3.1.3. Cu2+. Cu2+ is required by all living organisms. However, excessive amounts of copper can cause hepatic or renal damage, as well as gastrointestinal disturbances. Therefore, it is critical to detect Cu2+ concentration levels in environmental and biological samples.230,231 Porous material-based PEC sensors for monitoring Cu2+ have been investigated by several researchers.43,73,163 For instance, in a study by Xu and co-workers, a porous graphene-analogue carbon nitride (GA-C3N4) was derived from the graphitic C3N4.164 GA-C3N4 is an ideal candidate for a PEC sensor to determine Cu2+ due to its thin layer structure and high specific surface area. The fabricated sensor demonstrated a linear photocurrent response with varying Cu2+ concentrations over a wide range of 0.4∼7.6 μM.

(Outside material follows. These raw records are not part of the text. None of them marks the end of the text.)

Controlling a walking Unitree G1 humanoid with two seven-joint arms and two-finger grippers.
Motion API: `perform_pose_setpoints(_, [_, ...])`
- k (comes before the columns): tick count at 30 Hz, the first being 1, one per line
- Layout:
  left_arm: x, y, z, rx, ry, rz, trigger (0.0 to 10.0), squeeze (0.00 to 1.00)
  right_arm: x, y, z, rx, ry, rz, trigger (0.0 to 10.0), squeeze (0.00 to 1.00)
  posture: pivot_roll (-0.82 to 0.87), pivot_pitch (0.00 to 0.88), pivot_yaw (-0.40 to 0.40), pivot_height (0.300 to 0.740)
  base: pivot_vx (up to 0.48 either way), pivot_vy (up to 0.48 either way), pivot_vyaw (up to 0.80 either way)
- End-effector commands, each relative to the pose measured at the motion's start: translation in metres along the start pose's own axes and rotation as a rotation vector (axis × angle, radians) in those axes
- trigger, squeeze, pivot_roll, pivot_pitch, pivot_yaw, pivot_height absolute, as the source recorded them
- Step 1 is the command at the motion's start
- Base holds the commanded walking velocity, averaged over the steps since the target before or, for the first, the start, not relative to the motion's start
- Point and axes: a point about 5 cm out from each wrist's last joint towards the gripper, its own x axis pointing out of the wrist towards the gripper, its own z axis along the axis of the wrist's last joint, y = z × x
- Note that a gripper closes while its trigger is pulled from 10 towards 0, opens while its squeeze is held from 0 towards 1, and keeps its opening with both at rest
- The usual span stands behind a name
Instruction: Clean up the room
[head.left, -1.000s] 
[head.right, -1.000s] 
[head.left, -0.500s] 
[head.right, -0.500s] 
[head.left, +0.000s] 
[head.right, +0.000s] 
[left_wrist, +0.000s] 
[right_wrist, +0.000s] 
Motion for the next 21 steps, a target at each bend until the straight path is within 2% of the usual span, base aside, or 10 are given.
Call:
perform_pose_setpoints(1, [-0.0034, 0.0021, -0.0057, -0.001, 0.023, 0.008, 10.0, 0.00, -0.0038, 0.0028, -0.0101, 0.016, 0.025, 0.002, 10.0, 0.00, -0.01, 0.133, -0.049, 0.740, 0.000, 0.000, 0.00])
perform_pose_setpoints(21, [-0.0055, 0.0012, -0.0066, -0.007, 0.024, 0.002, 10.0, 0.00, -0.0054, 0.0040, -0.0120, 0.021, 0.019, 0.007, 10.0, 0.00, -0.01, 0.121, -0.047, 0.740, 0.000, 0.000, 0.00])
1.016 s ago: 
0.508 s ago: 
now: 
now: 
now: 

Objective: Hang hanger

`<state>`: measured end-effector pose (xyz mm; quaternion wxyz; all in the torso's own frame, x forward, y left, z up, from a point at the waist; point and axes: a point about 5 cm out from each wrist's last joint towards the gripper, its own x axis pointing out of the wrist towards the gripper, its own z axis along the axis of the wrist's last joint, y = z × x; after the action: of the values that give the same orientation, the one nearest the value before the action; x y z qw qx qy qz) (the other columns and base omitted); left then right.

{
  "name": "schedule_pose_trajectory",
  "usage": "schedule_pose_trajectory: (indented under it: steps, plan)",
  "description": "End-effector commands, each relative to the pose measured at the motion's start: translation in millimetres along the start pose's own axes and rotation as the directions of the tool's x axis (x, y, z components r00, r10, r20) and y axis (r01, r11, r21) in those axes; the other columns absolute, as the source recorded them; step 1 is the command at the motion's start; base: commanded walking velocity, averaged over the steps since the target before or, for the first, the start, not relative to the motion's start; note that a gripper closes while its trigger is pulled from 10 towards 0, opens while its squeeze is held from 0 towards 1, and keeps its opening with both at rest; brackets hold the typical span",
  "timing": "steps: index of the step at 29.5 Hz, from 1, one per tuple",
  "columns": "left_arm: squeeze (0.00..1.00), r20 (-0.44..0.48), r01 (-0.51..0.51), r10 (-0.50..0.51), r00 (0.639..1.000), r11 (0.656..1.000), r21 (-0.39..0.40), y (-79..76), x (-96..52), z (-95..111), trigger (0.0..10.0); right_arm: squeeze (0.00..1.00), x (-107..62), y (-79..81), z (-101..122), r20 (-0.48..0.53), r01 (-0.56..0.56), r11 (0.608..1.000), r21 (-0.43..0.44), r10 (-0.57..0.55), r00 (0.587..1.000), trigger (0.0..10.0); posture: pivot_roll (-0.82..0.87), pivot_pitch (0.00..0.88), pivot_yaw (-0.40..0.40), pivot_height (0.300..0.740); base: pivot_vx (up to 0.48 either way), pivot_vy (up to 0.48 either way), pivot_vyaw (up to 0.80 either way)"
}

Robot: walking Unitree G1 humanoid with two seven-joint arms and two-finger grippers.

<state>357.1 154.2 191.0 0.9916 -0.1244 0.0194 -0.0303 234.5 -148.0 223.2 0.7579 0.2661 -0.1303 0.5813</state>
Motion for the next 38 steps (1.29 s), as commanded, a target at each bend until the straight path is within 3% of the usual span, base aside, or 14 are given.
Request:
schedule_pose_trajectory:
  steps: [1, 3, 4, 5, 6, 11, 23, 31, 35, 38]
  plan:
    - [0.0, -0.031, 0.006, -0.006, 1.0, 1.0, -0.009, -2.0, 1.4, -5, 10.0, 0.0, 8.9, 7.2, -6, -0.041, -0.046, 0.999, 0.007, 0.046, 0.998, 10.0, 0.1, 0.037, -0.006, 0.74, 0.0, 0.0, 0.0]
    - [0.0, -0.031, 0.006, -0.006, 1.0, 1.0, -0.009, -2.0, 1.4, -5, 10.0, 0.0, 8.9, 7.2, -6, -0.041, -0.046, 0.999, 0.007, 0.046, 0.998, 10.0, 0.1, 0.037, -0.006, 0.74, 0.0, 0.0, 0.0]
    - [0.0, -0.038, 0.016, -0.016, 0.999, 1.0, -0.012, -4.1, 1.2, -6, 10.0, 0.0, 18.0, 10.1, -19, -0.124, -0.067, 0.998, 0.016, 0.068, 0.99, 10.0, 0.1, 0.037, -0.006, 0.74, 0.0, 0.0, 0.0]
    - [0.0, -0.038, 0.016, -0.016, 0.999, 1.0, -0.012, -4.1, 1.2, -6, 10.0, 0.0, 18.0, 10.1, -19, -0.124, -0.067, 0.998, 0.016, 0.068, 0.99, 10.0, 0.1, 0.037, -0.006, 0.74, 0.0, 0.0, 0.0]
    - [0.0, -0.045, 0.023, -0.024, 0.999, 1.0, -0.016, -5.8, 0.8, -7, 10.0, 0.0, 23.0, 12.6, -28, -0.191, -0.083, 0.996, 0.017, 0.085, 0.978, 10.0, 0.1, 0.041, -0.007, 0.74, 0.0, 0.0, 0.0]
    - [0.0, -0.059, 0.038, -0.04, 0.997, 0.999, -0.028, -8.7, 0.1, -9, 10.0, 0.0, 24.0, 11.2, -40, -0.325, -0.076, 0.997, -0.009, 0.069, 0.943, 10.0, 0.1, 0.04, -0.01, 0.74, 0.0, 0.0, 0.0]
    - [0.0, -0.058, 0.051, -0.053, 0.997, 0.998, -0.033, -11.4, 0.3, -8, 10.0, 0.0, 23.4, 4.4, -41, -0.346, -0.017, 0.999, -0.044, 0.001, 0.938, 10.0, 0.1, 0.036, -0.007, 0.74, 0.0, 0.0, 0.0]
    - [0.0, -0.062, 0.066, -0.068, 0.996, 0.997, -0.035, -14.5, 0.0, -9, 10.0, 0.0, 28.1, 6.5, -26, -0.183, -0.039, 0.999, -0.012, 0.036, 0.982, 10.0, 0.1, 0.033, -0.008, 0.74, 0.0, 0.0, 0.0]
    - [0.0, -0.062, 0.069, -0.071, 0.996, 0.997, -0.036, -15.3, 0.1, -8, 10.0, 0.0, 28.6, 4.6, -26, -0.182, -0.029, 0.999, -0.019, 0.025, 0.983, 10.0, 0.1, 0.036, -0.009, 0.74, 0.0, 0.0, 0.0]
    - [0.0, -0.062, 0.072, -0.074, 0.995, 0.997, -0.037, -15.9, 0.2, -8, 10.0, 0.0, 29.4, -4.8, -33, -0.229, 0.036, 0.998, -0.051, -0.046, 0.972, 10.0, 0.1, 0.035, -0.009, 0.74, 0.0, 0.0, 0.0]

3.1.4. Pb2+. Even at low concentrations, lead ions (Pb2+) represent a major threat to both species and human health. The United States Environmental Protection Agency (EPA) has established that the maximum allowed quantity of Pb2+ ions in drinking water is 15 ppb (72 nM),232 hence, reliable detection is critical.233–235 For example, in a recent study by Yu and co-workers, a label-free and ultrasensitive PEC biosensor was developed for the determination of Pb2+.112 The NH2-MIL-125(Ti) was synthesized via a hydrothermal method and subsequently doped with Cu. The Cu2+-doped-titanium-based metal–organic framework (Cu2+/NH2-MIL-125(Ti)) was calcinated to create a porous Cu2O–CuO–TiO2 heterojunction composite. In Fig. 9C, the composite exhibited a disk-like morphology, and the presence of Cu2O and CuO was confirmed by HR-TEM measurements. The nitrogen adsorption–desorption isotherm of the composite was shown in Fig. 9D, revealing a specific surface area (SSA) of up to 75.1 m2 g−1 and an average pore size of 18.4 nm. Consequently, the porous structure and high SSA were beneficial for enhancing light absorption and facilitating the photogenerated charge transport during PEC detection. In Fig. 9E, the composite-based sensor exhibited a broad detection range of 10 fM to 1 μM and a low detection limit (6.8 fM).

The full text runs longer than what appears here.